* [What is being asked]: Only the stretch below from the line holding "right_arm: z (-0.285" through the line holding "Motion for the" should be restated, word for word and with both ends included; pictures stay out.

(Information supplied begins)

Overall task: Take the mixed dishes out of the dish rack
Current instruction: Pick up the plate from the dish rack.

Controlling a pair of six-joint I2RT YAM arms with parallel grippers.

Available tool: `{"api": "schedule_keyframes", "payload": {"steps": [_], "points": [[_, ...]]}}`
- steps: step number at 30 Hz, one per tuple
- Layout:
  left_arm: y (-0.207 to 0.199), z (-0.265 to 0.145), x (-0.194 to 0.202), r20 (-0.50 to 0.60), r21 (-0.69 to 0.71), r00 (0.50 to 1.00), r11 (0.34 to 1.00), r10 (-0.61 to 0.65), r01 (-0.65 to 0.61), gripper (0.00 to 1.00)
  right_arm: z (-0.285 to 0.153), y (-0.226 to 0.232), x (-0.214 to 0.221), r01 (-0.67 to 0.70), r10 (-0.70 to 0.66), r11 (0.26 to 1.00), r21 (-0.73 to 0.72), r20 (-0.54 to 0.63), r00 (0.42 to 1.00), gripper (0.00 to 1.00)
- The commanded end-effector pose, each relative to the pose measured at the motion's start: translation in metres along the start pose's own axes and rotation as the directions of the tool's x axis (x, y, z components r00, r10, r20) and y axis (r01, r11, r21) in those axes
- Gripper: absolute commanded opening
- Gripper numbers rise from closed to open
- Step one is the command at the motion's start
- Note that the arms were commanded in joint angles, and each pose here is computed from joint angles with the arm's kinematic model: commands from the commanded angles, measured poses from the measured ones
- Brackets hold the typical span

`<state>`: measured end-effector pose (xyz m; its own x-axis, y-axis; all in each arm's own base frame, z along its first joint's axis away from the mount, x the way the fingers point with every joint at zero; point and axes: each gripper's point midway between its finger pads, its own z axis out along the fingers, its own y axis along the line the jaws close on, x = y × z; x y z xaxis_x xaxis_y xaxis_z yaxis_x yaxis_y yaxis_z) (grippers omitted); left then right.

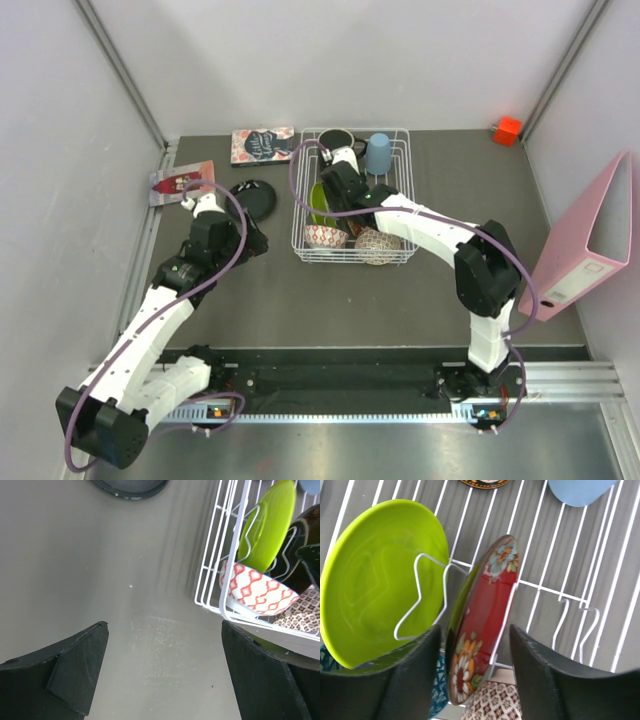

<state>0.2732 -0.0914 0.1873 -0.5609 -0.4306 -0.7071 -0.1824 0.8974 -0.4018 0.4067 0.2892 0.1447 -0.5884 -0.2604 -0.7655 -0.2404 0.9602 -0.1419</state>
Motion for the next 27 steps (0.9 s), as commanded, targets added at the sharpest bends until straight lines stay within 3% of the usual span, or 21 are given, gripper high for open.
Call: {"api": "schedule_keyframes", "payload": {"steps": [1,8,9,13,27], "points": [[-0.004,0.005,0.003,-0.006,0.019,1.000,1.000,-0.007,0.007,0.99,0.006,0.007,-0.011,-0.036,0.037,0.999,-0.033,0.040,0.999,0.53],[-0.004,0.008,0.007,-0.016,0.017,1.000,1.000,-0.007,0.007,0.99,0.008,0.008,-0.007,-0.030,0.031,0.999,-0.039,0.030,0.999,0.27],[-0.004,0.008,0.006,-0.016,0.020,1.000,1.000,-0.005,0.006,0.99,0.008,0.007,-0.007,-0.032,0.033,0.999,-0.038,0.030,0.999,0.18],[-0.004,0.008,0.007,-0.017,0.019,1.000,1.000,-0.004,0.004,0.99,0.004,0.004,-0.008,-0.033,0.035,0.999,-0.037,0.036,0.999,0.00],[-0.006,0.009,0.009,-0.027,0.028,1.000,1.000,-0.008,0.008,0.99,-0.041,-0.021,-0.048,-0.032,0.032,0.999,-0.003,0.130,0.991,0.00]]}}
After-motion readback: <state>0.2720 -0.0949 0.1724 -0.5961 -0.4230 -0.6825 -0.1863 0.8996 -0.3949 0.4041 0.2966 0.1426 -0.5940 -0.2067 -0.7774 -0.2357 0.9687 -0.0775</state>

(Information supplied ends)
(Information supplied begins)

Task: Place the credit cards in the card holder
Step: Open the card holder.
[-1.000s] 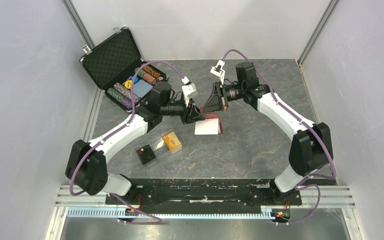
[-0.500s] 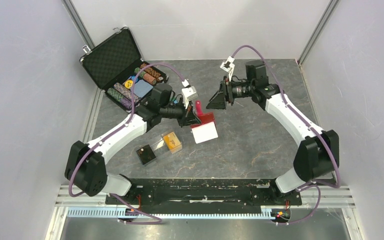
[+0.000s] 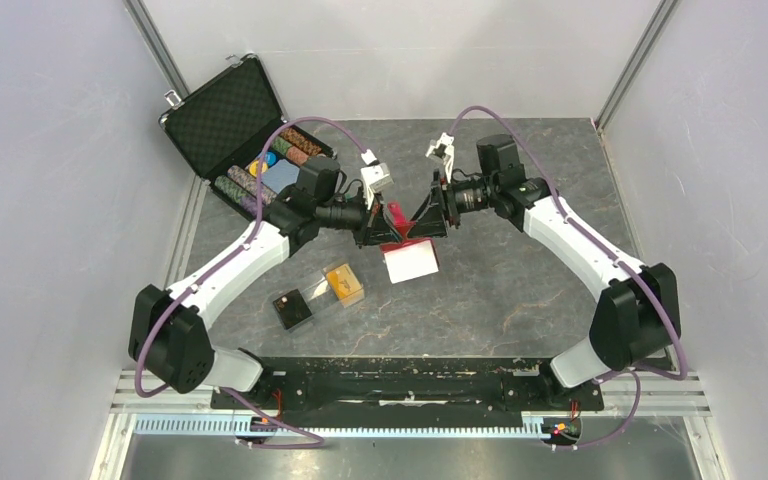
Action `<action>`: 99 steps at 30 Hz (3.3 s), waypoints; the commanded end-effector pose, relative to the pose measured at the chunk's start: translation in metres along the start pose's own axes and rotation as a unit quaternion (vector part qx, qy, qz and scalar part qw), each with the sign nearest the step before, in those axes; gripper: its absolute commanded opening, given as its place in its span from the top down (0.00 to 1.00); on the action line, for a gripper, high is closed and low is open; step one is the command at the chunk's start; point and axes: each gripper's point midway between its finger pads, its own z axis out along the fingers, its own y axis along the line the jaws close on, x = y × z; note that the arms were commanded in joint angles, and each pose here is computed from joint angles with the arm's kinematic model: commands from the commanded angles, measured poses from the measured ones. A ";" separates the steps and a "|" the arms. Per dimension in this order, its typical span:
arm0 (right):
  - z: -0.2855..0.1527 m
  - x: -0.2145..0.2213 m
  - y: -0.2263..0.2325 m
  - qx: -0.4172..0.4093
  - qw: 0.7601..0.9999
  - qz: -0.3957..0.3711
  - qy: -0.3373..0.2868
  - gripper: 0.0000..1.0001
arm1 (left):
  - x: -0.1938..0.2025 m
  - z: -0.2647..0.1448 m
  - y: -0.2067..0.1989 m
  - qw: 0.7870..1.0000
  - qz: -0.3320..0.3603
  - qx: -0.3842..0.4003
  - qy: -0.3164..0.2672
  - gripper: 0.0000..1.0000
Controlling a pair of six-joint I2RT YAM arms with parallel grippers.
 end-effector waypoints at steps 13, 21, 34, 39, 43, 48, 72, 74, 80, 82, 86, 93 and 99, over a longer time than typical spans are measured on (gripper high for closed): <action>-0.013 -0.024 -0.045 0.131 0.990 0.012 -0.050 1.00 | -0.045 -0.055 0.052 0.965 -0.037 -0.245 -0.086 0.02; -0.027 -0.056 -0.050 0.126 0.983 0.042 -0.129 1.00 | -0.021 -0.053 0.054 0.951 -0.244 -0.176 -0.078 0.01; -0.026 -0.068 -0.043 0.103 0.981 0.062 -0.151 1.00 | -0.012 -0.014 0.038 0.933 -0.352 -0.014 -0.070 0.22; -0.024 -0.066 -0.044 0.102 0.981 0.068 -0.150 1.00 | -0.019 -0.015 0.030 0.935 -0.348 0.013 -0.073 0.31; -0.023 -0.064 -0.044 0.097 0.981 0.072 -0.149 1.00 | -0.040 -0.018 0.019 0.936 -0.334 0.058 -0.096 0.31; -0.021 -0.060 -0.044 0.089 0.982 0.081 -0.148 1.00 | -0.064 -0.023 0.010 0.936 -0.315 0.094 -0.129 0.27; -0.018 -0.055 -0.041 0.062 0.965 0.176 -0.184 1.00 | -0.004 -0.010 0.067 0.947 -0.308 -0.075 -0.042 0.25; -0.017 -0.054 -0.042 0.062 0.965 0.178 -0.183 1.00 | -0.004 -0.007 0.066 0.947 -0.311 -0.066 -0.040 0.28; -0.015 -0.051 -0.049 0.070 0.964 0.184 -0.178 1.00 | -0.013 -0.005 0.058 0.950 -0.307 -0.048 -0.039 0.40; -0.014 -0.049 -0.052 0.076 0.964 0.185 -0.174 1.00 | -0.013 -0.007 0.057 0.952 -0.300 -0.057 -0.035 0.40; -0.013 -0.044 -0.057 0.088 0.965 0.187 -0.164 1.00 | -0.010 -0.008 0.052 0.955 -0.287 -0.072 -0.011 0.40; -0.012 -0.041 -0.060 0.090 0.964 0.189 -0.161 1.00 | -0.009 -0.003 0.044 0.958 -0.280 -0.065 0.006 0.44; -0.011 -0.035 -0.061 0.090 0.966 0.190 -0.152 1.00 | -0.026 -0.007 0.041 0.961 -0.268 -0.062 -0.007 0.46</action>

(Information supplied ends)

* [Task result]:
  right_arm: z (-0.285 to 0.153), y (-0.226 to 0.232), x (-0.214 to 0.221), r01 (-0.67 to 0.70), r10 (-0.70 to 0.66), r11 (0.26 to 1.00), r21 (-0.73 to 0.72), r20 (-0.54 to 0.63), r00 (0.42 to 1.00), gripper (0.00 to 1.00)
- The commanded end-effector pose, each relative to the pose measured at the motion's start: translation in metres along the start pose's own axes and rotation as the directions of the tool's x axis (x, y, z components r00, r10, r20) and y axis (r01, r11, r21) in those axes
- Gripper: absolute commanded opening
- Gripper numbers rise from closed to open
- Step one is the command at the motion's start
- Note that the arms were commanded in joint angles, and each pose here is computed from joint angles with the arm's kinematic model: commands from the commanded angles, measured poses from the measured ones
- Brackets hold the typical span

`<state>`: measured end-effector pose (xyz m; its own x-axis, y-axis; all in each arm's own base frame, z along its first joint's axis away from the mount, x the way the fingers point with every joint at zero; point and axes: each gripper's point midway between its finger pads, its own z axis out along the fingers, its own y axis along the line the jaws close on, x = y × z; x y z xaxis_x xaxis_y xaxis_z yaxis_x yaxis_y yaxis_z) (grippers omitted); left then right.


<state>0.2732 -0.0914 0.1873 -0.5609 -0.4306 -0.7071 -0.1824 0.8974 -0.4018 0.4067 0.2892 0.1447 -0.5884 -0.2604 -0.7655 -0.2404 0.9602 -0.1419</state>
Motion for the next 27 steps (0.9 s), as commanded, targets added at the sharpest bends until straight lines stay within 3% of the usual span, or 21 are given, gripper high for open.

With the output given, the exercise is complete.